▶ **EXERCISE DESCRIPTION**
Take the data below and copy exactly the lines starting at the one with "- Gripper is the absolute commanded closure" and finishing at the one with "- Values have", both included.

▶ **DATA PROVIDED**
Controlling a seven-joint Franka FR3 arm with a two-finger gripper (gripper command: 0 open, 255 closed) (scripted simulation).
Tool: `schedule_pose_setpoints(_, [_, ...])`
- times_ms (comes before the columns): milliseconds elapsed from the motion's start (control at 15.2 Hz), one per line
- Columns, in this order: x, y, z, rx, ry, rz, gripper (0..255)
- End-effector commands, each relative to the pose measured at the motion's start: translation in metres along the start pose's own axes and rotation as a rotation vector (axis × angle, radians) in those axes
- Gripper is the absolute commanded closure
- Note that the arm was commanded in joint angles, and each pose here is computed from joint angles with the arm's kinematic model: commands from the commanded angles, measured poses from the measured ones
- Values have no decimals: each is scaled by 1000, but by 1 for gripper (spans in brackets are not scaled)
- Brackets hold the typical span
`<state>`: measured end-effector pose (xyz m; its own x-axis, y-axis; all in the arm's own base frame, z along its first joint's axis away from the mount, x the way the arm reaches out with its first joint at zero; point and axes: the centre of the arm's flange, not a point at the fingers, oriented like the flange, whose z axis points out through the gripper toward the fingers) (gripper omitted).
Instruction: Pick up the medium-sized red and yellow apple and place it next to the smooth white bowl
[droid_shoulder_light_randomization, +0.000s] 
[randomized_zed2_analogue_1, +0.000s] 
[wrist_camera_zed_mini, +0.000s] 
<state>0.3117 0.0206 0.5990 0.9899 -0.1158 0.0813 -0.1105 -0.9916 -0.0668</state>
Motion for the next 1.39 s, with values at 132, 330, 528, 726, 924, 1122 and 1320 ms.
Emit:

▶ **TASK RESULT**
- Gripper is the absolute commanded closure
- Note that the arm was commanded in joint angles, and each pose here is computed from joint angles with the arm's kinematic model: commands from the commanded angles, measured poses from the measured ones
- Values have no decimals: each is scaled by 1000, but by 1 for gripper (spans in brackets are not scaled)

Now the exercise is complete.